Thinly sliced raw beef cooks on the spot in Madame Ngo’s pho broth. Photo by Maria Runarsdottir
It needs to be said: Berlin has a serious “Vietnamese problem”. It’s not just the newest rash of underwhelming Vietnamese restaurants, like two behemoths near P’Berg’s Kollwitzplatz bursting with “colonial Asian” design flair but little flavour. It’s that as a rule, the Vietnamese food here is cheap but mediocre – bland summer rolls, frozen ingredients and rice dishes classified only by sauce (add tofu, beef, chicken, whatever; it all tastes the same anyway). There are a few exceptional novelties – the street food at Qua Phe in Mitte, the flavourful vegetarian fare of Quy Nguyen and Chay Village and, if you’re willing to make the schlep to Lichtenberg, the superlative Hanoi-style dishes at Duc Anh in the Dong Xuan Center – but it’s hard to understand how the rest can all survive with the food they make and the prices they offer. When’s the last time you had a really good bowl of pho?
Then there’s Madame Ngo, a Vietnamese brasserie opened by The Duc Ngo (also of Cocolo Ramen and Kuchi) in a former pharmacy on City West’s Kantstraße, where we found the real thing: delicious pho and Berlin’s best nem.
Pho (pronounced “fun” without the “n”) is that blend of rice noodles and rich meat broth made out of scraps and bones simmered for hours with onions, coriander, ginger, star anise and, in this case, a good deal of cinnamon that we’d frown upon if it weren’t so satisfying. Choose Pho bo tai to get thinly sliced raw beef thrown in last minute and cooked in the soup – a real joy, and rare for Berlin. There’s a great vegan version with root vegetables, shiitake, bok choy and tofu, and also one with chicken (€9; €13 for bio); make it an offal-fest (heart, liver, stomach) for an extra €3.
Then the nem! The deep-fried spring rolls are common here, either as starters or served on a pile of rice noodles (as bun nem), but they get such an upgrade at Madam Ngo that it’s hard to believe they’re the same thing. They come piping hot and served the proper way, with a side of whole lettuce leaves, lots of fresh herbs and sweet-sour fish sauce for wrapping and dipping. They’re as amazingly crunchy and exquisitely tasty as Duc Anh’s, and the fillings come in more varieties, like crab meat or tofu. Although a good €3 dearer than usual (€6-7.50), they’re worth every penny.

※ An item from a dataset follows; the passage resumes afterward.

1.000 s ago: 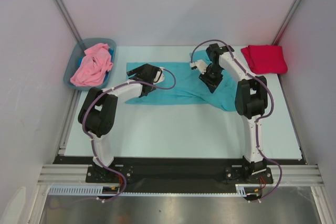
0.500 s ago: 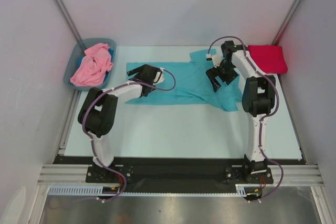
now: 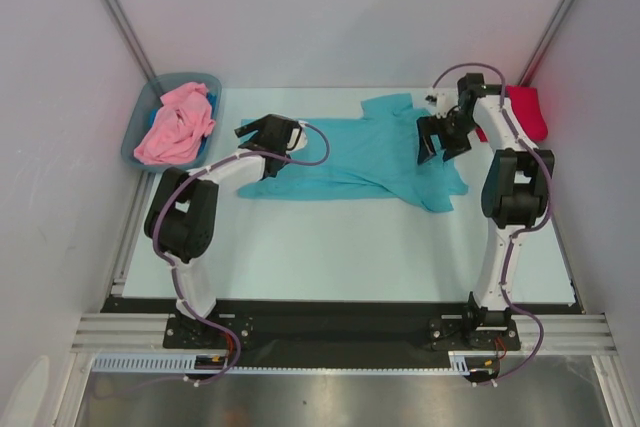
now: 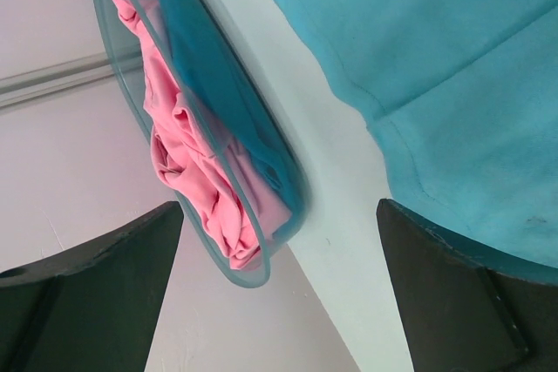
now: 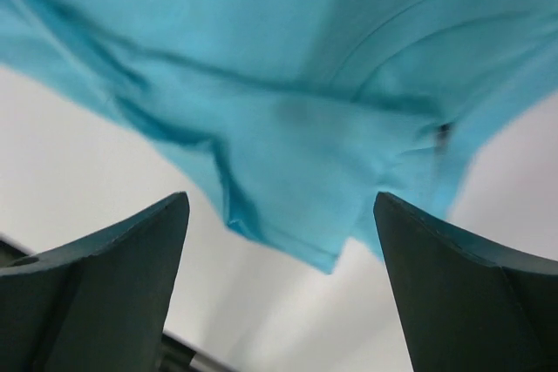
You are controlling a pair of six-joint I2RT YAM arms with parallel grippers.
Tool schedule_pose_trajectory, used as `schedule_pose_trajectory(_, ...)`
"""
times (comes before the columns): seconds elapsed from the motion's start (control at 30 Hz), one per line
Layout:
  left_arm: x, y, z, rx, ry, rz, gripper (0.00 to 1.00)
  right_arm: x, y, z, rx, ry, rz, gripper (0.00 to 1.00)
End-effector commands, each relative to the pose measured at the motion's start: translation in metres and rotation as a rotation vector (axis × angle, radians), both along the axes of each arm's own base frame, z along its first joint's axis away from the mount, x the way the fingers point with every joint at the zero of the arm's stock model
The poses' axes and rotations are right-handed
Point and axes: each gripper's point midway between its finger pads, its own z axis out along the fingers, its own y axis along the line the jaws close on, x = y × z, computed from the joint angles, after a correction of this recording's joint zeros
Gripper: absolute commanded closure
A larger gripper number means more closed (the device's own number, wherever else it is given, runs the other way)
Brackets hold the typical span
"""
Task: Fold and stack the t-shirts
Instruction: Fold the tshirt
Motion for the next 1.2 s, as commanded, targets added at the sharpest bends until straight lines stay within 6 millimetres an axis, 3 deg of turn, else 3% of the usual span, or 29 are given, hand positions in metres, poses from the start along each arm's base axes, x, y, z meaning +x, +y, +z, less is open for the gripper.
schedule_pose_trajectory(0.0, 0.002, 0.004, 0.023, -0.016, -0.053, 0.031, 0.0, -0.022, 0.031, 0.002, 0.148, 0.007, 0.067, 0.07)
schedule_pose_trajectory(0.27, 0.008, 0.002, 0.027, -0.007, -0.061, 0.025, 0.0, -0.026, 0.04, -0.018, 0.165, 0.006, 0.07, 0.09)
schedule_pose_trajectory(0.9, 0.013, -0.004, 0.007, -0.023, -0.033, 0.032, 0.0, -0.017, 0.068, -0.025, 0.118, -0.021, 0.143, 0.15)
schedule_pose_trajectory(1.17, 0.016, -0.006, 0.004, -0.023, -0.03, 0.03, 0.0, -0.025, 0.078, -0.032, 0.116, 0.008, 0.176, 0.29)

There’s of course more, and it’s all pretty tasty. Special mention goes to the pork belly trio Le Trois Cochons (one grilled, one braised, one boiled; €10.50). And then there are the French dishes (only after 6pm): delicacies such as beef tartare, quail with honey, five-spice and crème fraîche sauce and foie gras and veal jus – a combo to make the faint-hearted veggie set shriek in horror, and the gourmet salivate (all €14).

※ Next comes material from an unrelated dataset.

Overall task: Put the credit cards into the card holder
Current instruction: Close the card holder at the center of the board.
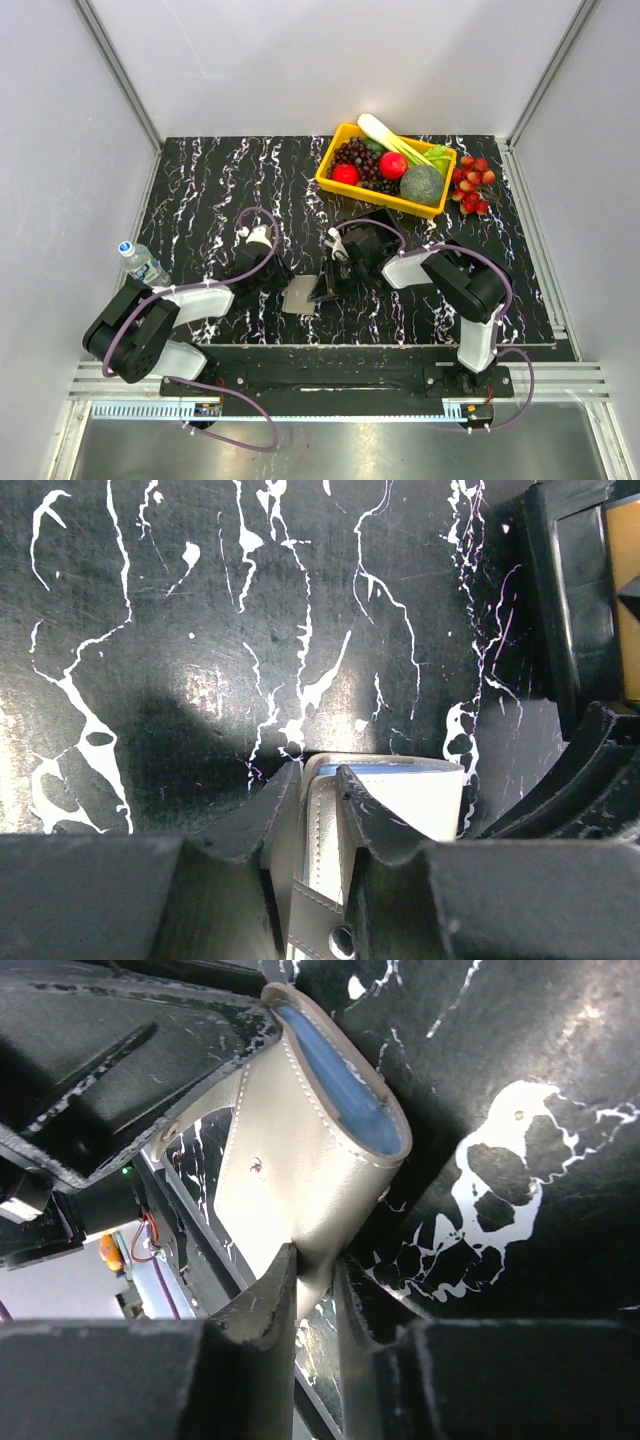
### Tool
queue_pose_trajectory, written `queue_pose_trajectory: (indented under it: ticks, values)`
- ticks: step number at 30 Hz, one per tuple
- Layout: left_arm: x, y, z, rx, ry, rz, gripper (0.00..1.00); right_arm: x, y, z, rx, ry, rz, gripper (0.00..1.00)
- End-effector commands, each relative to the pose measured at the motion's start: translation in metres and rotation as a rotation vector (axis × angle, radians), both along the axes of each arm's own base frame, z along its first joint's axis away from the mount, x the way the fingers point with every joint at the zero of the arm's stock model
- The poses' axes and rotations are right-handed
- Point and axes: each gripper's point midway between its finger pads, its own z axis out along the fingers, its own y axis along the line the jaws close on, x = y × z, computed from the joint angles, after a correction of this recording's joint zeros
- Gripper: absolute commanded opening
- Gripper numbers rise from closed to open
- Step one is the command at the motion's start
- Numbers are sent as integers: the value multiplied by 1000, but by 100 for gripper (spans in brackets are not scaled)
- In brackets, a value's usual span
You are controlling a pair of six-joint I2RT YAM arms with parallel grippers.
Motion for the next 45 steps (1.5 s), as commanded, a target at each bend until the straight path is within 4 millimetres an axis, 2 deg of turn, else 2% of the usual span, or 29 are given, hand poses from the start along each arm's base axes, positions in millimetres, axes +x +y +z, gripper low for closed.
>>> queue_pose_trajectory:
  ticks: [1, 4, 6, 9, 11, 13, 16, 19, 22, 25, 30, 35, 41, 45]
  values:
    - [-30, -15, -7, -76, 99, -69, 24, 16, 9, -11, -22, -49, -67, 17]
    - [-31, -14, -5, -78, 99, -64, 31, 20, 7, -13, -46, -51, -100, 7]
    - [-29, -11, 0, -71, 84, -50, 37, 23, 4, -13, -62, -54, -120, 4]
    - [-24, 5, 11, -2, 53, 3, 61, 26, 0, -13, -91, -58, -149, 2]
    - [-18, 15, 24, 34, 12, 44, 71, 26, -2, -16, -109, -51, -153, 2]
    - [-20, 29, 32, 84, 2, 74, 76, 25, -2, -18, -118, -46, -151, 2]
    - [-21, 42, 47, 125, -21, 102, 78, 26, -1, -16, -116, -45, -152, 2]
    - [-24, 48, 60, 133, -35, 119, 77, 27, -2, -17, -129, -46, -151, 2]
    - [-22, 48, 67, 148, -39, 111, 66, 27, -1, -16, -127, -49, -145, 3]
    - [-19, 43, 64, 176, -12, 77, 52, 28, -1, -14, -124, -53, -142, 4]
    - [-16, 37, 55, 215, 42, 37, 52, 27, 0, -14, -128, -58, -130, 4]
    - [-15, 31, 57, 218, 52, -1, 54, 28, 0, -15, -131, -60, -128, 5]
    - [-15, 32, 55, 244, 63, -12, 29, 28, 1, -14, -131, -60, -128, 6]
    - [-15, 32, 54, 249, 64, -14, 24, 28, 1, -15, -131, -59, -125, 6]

Our only gripes were a mediocre €6 tarte tatin (go for the “crème de café” instead) and open wines that don’t match the high standard of food. Next time we’ll get a beer (Tiger or Saigon, €4.50).

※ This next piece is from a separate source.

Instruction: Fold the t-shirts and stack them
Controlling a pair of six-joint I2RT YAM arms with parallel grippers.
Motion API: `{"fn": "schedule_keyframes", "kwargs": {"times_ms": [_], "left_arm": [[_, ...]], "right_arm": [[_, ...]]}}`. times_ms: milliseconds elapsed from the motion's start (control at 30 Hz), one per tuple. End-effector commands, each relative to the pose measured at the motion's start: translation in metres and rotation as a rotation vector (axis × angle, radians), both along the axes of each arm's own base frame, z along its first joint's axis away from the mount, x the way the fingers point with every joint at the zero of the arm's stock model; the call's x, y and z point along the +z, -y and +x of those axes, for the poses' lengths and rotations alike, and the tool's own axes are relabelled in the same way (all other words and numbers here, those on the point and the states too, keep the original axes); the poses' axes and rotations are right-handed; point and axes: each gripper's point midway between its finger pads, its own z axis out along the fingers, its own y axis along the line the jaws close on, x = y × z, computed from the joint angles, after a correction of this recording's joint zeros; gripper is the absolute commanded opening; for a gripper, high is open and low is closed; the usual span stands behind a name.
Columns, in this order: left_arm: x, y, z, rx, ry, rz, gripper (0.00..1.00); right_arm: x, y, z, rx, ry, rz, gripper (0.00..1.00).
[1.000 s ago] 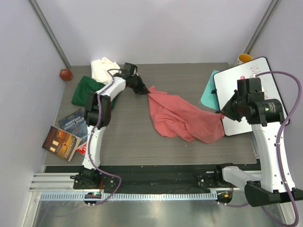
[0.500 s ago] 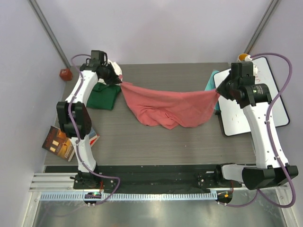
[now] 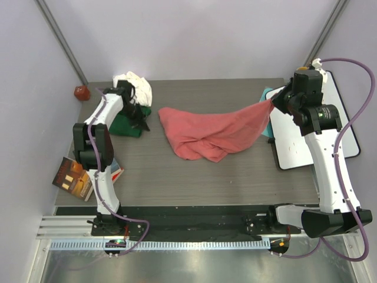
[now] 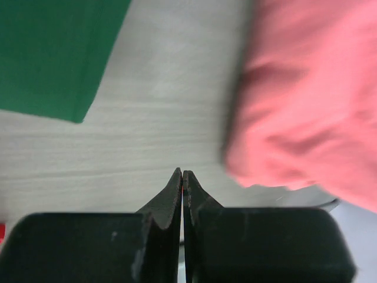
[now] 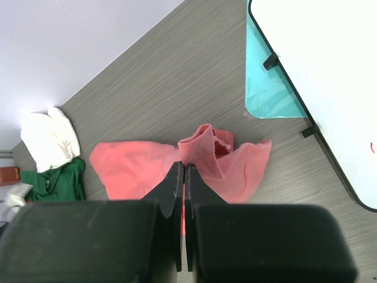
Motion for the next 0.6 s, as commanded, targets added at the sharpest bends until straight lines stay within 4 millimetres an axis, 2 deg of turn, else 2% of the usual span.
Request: {"fn": "schedule_keyframes", "kwargs": {"times_ms": [0,100,133,167,200,233,267,333,367,433,467,533,567], "left_arm": [[-0.039,0.007,-0.062,-0.081,-0.241,0.001,0.00],[-0.033,0.012,-0.047,-0.072,-0.167,-0.022,0.00],[-0.031,0.012,-0.041,-0.060,-0.152,-0.024,0.12],[-0.029,0.012,-0.032,-0.055,-0.129,-0.022,0.20],[-0.020,0.013,-0.018,-0.050,-0.086,-0.021,0.25],[-0.025,0.013,-0.008,-0.035,-0.084,-0.021,0.30],[-0.014,0.014,0.009,-0.029,-0.028,-0.024,0.34],[-0.015,0.017,0.033,0.001,0.015,-0.038,0.46],[-0.003,0.021,0.051,0.007,0.073,-0.058,0.47],[0.003,0.031,0.077,0.013,0.140,-0.114,0.47],[0.000,0.037,0.093,0.032,0.148,-0.149,0.47],[0.003,0.055,0.110,0.011,0.180,-0.246,0.47],[-0.008,0.063,0.121,0.017,0.169,-0.278,0.47]], "right_arm": [[0.001,-0.002,0.003,-0.003,0.001,0.017,0.01],[-0.005,-0.005,0.004,0.010,-0.022,0.024,0.01],[-0.009,-0.005,0.005,0.011,-0.036,0.026,0.01],[-0.010,-0.006,0.004,0.013,-0.044,0.028,0.01],[-0.014,-0.005,0.003,0.013,-0.061,0.027,0.01],[-0.016,-0.006,0.002,0.012,-0.070,0.029,0.01],[-0.019,-0.006,0.001,0.014,-0.082,0.024,0.01],[-0.025,-0.005,-0.004,0.016,-0.112,0.018,0.01],[-0.030,-0.006,-0.007,0.025,-0.131,0.016,0.01],[-0.042,-0.007,-0.015,0.033,-0.184,0.015,0.01],[-0.050,-0.008,-0.020,0.040,-0.212,0.020,0.01],[-0.060,-0.009,-0.028,0.034,-0.250,0.035,0.01],[-0.073,-0.010,-0.033,0.034,-0.284,0.041,0.01]]}}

It’s funny how the Berlin press met the opening of Madame Ngo last year with reproachful incredulity. French and Vietnamese food in one place? That’s “culinary confusion”, reproved one local paper, obviously forgetful of the deep cultural influence exerted by colonial France over Indochina. The French may have left, but some food habits remain, from famous banh mi baguettes to pho’s rich meaty broth (not to mention coffee!) – and they’re all on display at Madame Ngo.